Monday, November 14, 2011

Such a catty little child






Is this the moment America begins to start tracking the death of US contractors in Iraq? Lewis Griswold (Fresno Bee) reports, "Sean Ferguson of Visalia, who earned two Purple Hearts for his military service in Iraq, died there Saturday of natural causes, a friend of his family said today. Ferguson, 29, is the son of Tulare County Superior Court Judge Darryl Ferguson." KMPH notes, "He joined the U.S. Army in August 2001 and retired eight years later as a Staff Sergeant after he was hurt in combat. He returned to Baghdad to work for Triple Canopy, a private contractor that provides security and mission support services to government agencies and other organizations. [. . .] A memorial service will be held at the Church of Jesus of Latter-day Saints chapel located at the corner of Caldwell Ave. and Chinowth St. in Visalia on Saturday, November 19, at 10 a.m." Lemor Abrams (KMPH) offers a video report here.
1st Lt Dustin Vincent was the most recent US military fatality in the Iraq War. Amber Fischer (The 33 News, CW33) reported Saturday evening that the 25-year-old had been laid to rest earlier that day at Dallas-Fort Worth National Cemetery and she quoted his friend Jared Griggs stating, "He and I talked a lot. He's part of the reason I joined the army myself. You couldn't be mad, you couldn't be sad around Dustin. You couldn't even really be serious around Dustin. There was only two things that he was really serious about, and that was the Lord and serving his country." Vallari Gupte (University of Texas at Arlington's Shorthorn) noted:

Vincent, who graduated from UTA in 2009, was from Mesquite. Vincent, a 1st Lieutenant, was assigned to the 1st Battalion, 5th Field Artillery of the 1st Infantry Division in Fort Riley, Kan. Vincent leaves behind a wife and daughter.
Kinesiology senior Christopher Harris was a freshman when he met Vincent in UTA's ROTC program. Harris was a cadet and Vincent was an officer of that year's battalion.
"He was my leader," Harris said. "He would teach me some stuff and I would learn."
When Harris learned about Vincent's death, he grieved.
"It is hard to feel anything else right now. Just grief," he said.

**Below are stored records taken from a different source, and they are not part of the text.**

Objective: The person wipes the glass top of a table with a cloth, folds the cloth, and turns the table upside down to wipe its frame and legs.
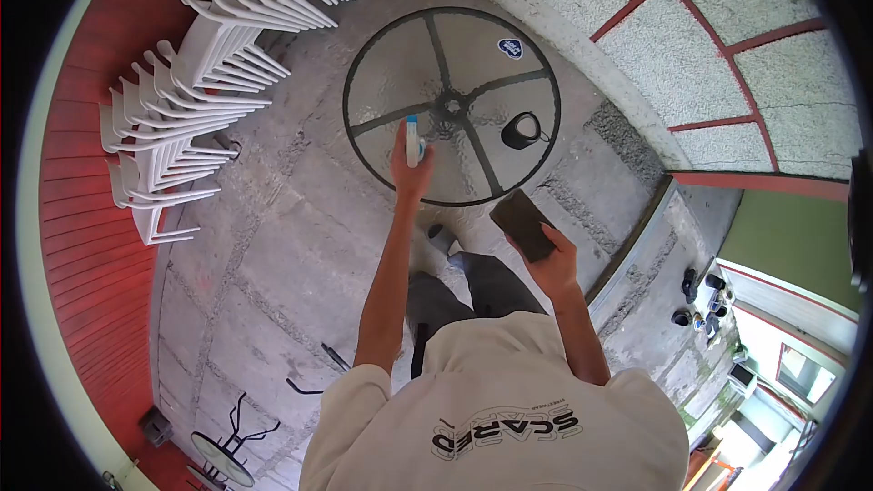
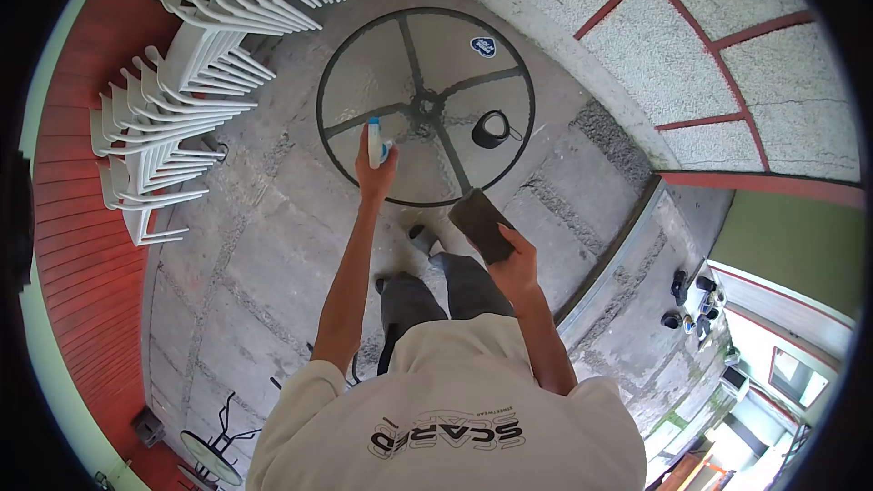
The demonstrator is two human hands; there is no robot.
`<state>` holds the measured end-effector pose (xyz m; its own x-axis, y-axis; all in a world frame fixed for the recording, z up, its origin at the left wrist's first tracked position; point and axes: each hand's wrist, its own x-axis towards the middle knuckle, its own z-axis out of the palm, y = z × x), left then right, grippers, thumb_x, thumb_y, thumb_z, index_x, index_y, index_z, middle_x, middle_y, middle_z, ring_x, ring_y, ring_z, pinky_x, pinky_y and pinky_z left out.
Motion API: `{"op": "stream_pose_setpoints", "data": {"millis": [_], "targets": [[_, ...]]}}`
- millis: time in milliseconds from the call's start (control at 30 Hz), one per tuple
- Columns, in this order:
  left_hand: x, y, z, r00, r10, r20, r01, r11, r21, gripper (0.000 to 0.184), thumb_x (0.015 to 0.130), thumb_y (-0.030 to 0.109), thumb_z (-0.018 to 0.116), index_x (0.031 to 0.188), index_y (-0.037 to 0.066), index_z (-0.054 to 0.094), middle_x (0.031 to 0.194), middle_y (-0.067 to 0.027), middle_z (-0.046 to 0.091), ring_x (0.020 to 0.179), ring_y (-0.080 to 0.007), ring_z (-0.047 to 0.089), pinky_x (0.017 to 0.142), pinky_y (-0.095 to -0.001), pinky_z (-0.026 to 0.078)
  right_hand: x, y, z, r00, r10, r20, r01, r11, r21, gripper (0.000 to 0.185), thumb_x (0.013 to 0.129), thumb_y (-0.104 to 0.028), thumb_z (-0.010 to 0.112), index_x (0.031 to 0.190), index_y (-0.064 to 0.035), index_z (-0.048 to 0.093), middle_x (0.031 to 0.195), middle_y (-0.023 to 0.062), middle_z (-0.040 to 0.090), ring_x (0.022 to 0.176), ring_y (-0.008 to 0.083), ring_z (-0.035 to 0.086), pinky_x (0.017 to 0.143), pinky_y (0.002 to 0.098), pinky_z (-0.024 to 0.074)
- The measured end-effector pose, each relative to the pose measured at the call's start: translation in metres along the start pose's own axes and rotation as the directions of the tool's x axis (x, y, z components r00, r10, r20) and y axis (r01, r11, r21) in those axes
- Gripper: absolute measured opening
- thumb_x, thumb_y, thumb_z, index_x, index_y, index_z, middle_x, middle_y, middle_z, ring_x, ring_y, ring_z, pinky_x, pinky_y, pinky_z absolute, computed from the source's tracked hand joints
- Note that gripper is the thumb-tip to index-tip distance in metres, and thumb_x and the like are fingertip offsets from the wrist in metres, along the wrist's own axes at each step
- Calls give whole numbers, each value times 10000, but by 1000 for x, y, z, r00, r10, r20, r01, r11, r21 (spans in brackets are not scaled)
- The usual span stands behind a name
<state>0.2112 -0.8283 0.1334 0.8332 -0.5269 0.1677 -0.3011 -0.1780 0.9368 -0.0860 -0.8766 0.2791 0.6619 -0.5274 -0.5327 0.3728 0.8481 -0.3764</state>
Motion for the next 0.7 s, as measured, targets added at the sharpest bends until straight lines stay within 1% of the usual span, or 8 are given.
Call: {"op": "stream_pose_setpoints", "data": {"millis": [133,233,300,367,433,500,567,700], "targets": [[6,19,-4,993,102,62,-107,990,90,454,727,46,685,1180,48,649,958,-89,712,850,-234,687,762,-347,528,10,16,3,1000,7,10,-8,994,111,479,1001,-182,448,1409,68,472,1427,198,549,1360,333,495,1191,504,345],[-24,73,-45,970,-73,232,18,973,232,425,726,45,683,1149,40,650,967,-93,710,831,-227,676,766,-349,527,22,26,6,994,-69,86,68,998,13,451,1010,-196,449,1380,56,502,1407,190,566,1351,321,503,1173,506,367],[-49,118,-75,961,-56,271,28,994,105,468,691,58,699,1157,55,646,1073,-140,700,966,-363,688,814,-385,546,32,30,14,994,-30,108,26,999,38,434,1018,-203,446,1363,51,516,1400,187,571,1348,315,504,1167,509,374],[-73,160,-104,965,-42,258,7,991,134,438,675,21,669,1112,51,668,1081,-133,703,986,-349,693,821,-375,546,41,31,21,985,132,111,-151,970,190,421,1028,-209,443,1351,48,524,1399,184,571,1348,312,502,1166,511,375],[-90,184,-131,973,27,231,-40,998,55,427,660,-24,625,1081,31,674,1071,-110,707,916,-252,686,802,-330,535,42,37,41,964,62,257,-12,982,-190,427,1035,-228,448,1354,45,523,1404,183,568,1342,317,506,1164,518,376],[-110,204,-157,982,37,187,-35,999,-13,451,622,-75,557,1048,12,677,1029,-104,700,881,-198,669,793,-282,515,45,49,67,931,152,332,-86,975,-204,438,1039,-250,459,1359,42,522,1407,181,567,1338,321,510,1165,520,372],[-126,229,-183,984,-65,163,44,991,130,436,623,-82,551,1031,8,675,918,-109,678,788,-189,644,725,-273,500,47,64,93,875,362,322,-416,902,115,454,1038,-273,474,1365,39,521,1409,178,569,1336,326,513,1170,518,365],[-153,236,-227,981,-194,-19,192,946,261,370,636,-68,548,977,1,673,748,-103,622,630,-164,571,610,-283,459,32,104,146,714,567,411,-612,791,-29,471,1036,-282,481,1376,41,514,1414,172,567,1344,326,508,1184,507,346]]}}
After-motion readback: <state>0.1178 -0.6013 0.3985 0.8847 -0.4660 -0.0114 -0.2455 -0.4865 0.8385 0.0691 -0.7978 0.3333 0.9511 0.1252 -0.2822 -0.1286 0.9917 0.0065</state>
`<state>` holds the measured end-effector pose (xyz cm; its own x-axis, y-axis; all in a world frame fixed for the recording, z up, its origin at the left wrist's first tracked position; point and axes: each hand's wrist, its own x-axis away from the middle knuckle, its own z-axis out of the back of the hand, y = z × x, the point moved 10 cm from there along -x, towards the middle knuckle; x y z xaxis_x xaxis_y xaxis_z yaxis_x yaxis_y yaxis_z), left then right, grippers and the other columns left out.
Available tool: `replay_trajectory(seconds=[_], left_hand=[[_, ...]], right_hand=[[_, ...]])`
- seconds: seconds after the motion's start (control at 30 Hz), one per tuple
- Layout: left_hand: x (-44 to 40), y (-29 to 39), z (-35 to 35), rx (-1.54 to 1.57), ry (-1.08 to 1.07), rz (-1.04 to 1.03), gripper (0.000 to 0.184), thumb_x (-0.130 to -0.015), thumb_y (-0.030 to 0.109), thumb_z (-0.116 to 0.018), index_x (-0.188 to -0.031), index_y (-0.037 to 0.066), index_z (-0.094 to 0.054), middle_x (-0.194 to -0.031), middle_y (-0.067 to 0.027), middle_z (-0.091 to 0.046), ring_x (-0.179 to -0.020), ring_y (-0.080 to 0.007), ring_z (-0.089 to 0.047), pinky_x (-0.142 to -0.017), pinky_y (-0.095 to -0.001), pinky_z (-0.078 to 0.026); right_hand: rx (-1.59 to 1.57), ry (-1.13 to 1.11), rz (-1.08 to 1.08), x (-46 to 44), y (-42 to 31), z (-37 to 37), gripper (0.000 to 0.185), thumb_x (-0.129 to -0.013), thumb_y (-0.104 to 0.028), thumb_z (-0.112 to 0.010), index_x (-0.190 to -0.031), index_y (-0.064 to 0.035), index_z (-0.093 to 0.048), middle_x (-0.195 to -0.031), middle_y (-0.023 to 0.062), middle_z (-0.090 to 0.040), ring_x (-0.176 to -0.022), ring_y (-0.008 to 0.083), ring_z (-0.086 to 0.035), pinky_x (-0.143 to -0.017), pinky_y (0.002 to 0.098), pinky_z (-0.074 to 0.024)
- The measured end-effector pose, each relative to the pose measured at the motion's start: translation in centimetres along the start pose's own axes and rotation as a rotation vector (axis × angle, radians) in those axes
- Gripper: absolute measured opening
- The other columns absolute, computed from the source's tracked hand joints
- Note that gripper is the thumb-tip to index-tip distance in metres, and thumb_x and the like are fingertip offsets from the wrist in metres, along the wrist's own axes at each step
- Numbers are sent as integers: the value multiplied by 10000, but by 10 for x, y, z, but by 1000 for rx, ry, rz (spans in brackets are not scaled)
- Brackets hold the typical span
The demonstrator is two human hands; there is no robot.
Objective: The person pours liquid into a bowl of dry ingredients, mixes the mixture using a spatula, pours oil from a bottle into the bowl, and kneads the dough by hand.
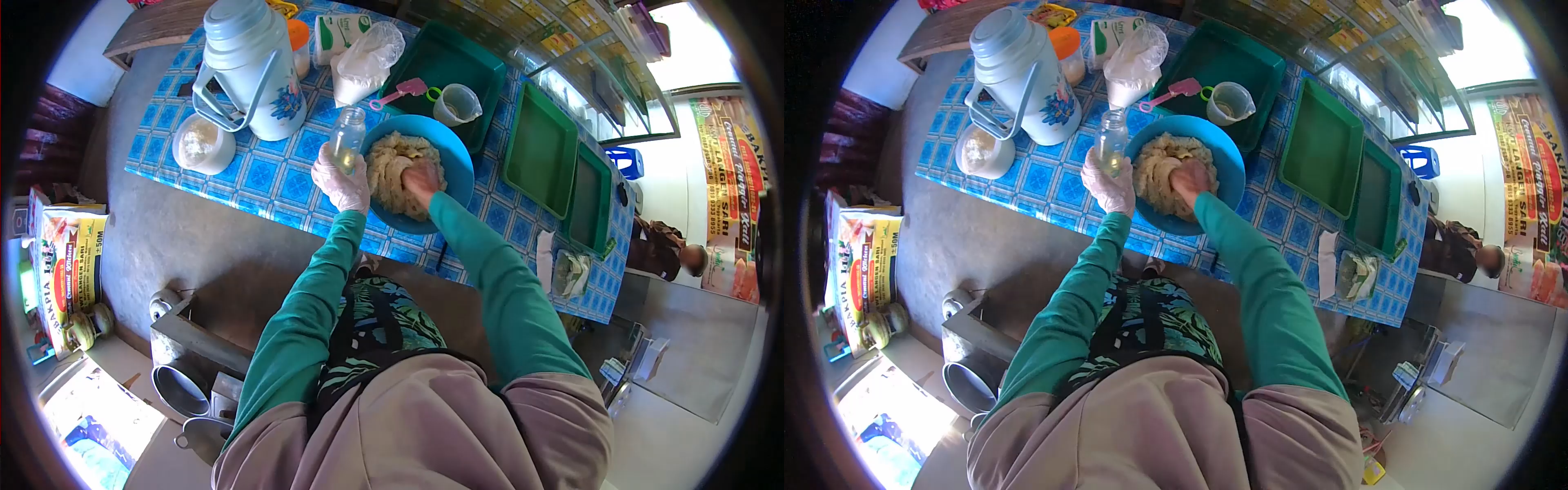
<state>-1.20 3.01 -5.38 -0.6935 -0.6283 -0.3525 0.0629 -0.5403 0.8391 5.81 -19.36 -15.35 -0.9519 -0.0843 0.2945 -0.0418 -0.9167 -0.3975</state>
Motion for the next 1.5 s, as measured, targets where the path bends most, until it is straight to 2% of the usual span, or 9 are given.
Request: replay_trajectory(seconds=[0.23, 0.3, 0.33, 0.67, 0.87, 1.03, 1.17, 1.33, 1.5], left_hand=[[-5, 3, -1, 0, -47, -70, 698, -649, 92, -774, -1264, 66, -444, -1039, -149, -536, -1013, -372, -467, -904, -480, -364], [-6, 3, -4, -56, -76, -75, 699, -650, 90, -773, -1265, 65, -442, -1037, -152, -535, -1014, -370, -467, -902, -481, -363], [-6, 6, -2, -41, -85, -84, 695, -658, 96, -771, -1269, 69, -440, -1043, -152, -533, -1014, -371, -468, -904, -481, -359], [-9, 2, -5, -70, -65, -31, 684, -654, 99, -778, -1254, 77, -450, -1049, -145, -536, -1019, -366, -463, -923, -471, -356], [-12, 4, -10, -104, -139, -53, 691, -655, 101, -777, -1262, 74, -448, -1070, -128, -533, -1038, -347, -460, -964, -459, -337], [-12, 3, -12, -32, -133, -75, 689, -666, 101, -769, -1271, 77, -440, -1078, -131, -531, -1043, -354, -458, -956, -476, -331], [-13, 8, -15, -37, -136, -55, 701, -659, 91, -775, -1274, 85, -438, -1074, -131, -533, -1042, -357, -460, -915, -468, -362], [-10, 4, -14, -33, -100, -31, 713, -651, 82, -780, -1277, 88, -438, -1071, -130, -533, -1045, -357, -457, -920, -472, -361], [-16, 8, -12, -117, -174, -101, 706, -643, 87, -781, -1264, 84, -446, -1064, -134, -526, -1046, -360, -454, -961, -487, -335]], right_hand=[[250, -52, 547, 94, -87, 59, 377, -740, -80, -591, -1110, -6, -602, -1147, 225, -595, -1142, 382, -533, -971, 546, -393], [687, -196, 912, 111, -117, 30, 374, -753, -110, -586, -1110, 3, -589, -1203, 254, -546, -1219, 376, -467, -998, 611, -319], [452, 79, 1229, 124, -96, 14, 315, -768, -153, -577, -1026, 20, -634, -1173, 285, -538, -1204, 398, -456, -992, 610, -324], [524, -257, 500, 15, -96, -26, 177, -753, -114, -562, -847, -56, -700, -788, 162, -666, -814, 395, -626, -720, 519, -476], [-134, -30, 498, 35, -54, 62, 306, -664, -159, -692, -950, -57, -654, -886, 221, -641, -865, 401, -612, -810, 497, -476], [445, -40, 485, 63, 1, 53, 566, -583, -279, -784, -1100, -117, -622, -1093, 149, -602, -1135, 407, -484, -917, 554, -397], [570, 14, 747, 53, -42, 15, 343, -646, -308, -744, -937, -143, -671, -1011, 121, -620, -1147, 375, -472, -869, 626, -377], [264, -318, 215, 11, -39, -2, 141, -663, -171, -683, -776, -88, -693, -955, 185, -667, -1029, 426, -583, -842, 653, -378], [291, -311, 219, 28, -57, 27, 245, -688, -166, -670, -894, -35, -687, -1017, 237, -649, -1029, 420, -586, -921, 605, -362]])
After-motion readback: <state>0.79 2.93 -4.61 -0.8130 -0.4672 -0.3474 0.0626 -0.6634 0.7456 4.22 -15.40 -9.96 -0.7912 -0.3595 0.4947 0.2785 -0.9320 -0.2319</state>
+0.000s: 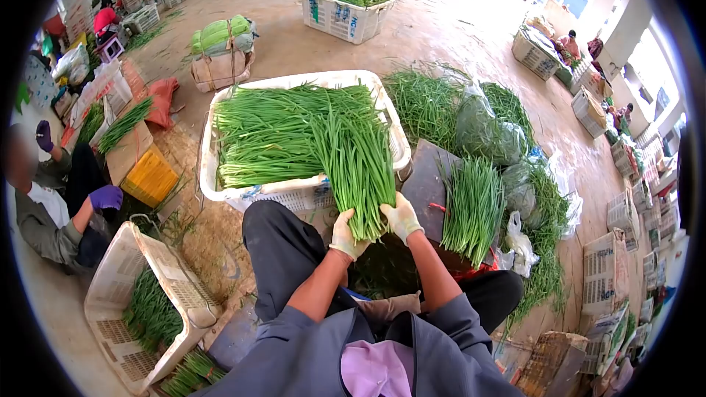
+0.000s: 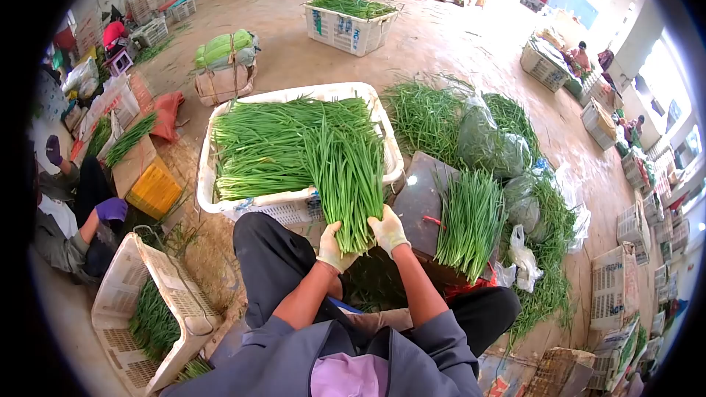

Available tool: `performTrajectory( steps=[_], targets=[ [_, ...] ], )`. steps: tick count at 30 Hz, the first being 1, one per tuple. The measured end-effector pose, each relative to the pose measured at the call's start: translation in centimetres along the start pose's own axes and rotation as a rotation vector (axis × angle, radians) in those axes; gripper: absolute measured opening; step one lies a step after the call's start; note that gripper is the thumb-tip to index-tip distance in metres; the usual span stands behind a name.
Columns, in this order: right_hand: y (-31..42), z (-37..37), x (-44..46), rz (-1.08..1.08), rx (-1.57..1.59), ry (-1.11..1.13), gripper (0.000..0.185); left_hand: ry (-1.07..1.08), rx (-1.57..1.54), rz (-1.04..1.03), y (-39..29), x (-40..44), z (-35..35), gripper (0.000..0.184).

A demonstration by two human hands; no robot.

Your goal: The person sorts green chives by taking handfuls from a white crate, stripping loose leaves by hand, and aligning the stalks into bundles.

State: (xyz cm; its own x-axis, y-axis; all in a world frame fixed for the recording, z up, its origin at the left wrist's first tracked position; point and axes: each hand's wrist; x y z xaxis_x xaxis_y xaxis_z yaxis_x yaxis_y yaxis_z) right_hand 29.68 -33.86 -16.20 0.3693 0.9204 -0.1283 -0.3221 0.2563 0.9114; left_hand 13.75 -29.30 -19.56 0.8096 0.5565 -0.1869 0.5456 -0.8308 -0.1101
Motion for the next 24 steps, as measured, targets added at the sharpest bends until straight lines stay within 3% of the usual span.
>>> performTrajectory(
  steps=[2,7,9,11,13,15,17,21,24],
  targets=[
    [0.9,-0.4,-0.2,0.026,-0.206,0.035,0.051,0.008,0.001,0.007,-0.1,0.2,0.0,0.052],
    [0.2,-0.6,0.3,0.025,-0.365,0.157,0.063,0.022,-0.081,-0.040,0.2,0.3,-0.2,0.055],
    [1.4,-0.5,0.1,-0.018,-0.462,-0.026,0.067,0.019,-0.093,-0.039,0.2,0.4,-0.2,0.056],
    [4.1,-0.2,-0.5,0.187,-0.564,-0.376,0.059,0.042,-0.103,-0.013,0.2,0.3,0.0,0.057],
    [6.0,0.5,-0.7,0.266,-0.447,-0.302,0.041,0.041,-0.113,-0.007,0.1,0.1,-0.5,0.055],
    [7.9,-0.8,-1.7,0.139,-0.477,-0.090,0.029,0.007,-0.067,-0.027,0.2,0.2,0.1,0.053],
    [8.1,-2.1,-1.8,0.021,-0.679,0.063,0.034,0.040,-0.089,-0.008,0.2,0.4,0.8,0.050],
    [6.4,-3.7,-0.9,-0.035,-0.667,0.022,0.033,-0.027,-0.080,-0.034,-0.1,0.5,0.1,0.048],
    [5.4,-3.8,-0.9,0.003,-0.470,-0.046,0.033,-0.055,-0.043,-0.048,0.1,0.4,0.2,0.046]
  ],
)
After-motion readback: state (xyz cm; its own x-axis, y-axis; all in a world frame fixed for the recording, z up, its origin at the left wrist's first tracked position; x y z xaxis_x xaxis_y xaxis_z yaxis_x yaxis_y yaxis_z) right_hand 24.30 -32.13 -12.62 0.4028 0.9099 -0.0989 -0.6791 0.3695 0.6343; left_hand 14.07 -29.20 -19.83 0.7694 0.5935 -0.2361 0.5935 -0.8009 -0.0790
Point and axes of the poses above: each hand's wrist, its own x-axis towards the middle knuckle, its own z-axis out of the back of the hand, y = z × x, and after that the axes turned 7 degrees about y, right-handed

Cynthia Vega and Steve Stoler (WFAA -- link has text and video) report that Dustin Vincent was on his first deployment to Iraq and "just six months into his deployment when the enemy threw a deadly grenade at his convoy." Yesterday, Mohammed Tawfeeq and Chelsea J. Carter (CNN) reported that 3 soldiers serving with Dustin Vincent testified in an Iraqi court Sunday:

The November 3 shooting of 1st Lt. Dustin D. Vincent -- one of the last U.S. casualties in the more-than-eight-year Iraq war -- was chronicled by insurgents who captured the sniper shooting on video and posted it online.

Inside a crowded courthouse, one of the soldiers who were with the 25-year-old Vincent the day he was killed told the investigative judge that a "few days later a video was posted that claimed the killing of the 1st lieutenant, and it shows the same location we were that day."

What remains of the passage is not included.